=== Task requirements ===
Your task is to print all of the data word for word.

=== Given data ===
===============

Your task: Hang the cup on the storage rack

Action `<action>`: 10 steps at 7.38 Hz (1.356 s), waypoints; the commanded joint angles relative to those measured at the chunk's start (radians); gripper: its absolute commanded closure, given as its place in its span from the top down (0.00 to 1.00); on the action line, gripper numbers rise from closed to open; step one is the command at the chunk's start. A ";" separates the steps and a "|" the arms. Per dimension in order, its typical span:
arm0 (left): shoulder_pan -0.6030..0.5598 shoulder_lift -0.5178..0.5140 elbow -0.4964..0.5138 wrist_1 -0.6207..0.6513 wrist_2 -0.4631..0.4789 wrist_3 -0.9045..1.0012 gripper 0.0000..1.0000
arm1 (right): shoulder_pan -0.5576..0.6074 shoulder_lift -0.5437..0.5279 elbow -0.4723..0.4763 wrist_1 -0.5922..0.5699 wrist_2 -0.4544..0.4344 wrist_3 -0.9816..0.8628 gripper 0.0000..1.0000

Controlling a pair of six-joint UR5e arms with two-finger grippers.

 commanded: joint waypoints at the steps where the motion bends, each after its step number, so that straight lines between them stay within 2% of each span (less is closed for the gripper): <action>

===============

=== Answer section ===
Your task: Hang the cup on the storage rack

Action `<action>`: 10 steps at 7.38 Hz (1.356 s), waypoints; the commanded joint angles relative to those measured at the chunk's start (radians); gripper: its absolute commanded closure, given as its place in its span from the top down (0.00 to 1.00); on the action line, gripper numbers rise from closed to open; step one is the command at the chunk's start. A ";" separates the steps and a "|" the arms. Per dimension in order, its typical span:
arm0 (left): shoulder_pan -0.6030..0.5598 shoulder_lift -0.5178..0.5140 elbow -0.4964..0.5138 wrist_1 -0.6207..0.6513 wrist_2 -0.4631..0.4789 wrist_3 -0.9045..1.0012 gripper 0.0000..1.0000
arm1 (right): shoulder_pan -0.5576..0.6074 shoulder_lift -0.5437..0.5279 elbow -0.4723..0.4763 wrist_1 -0.5922..0.5699 wrist_2 -0.4544..0.4344 wrist_3 -0.9816..0.8628 gripper 0.0000..1.0000

Controlling a pair of six-joint UR5e arms with two-finger grippers.

 commanded: joint waypoints at the steps where the motion bends, each after its step number, so that straight lines between them stay within 2% of each span (less is closed for the gripper): <action>

No additional output will be produced.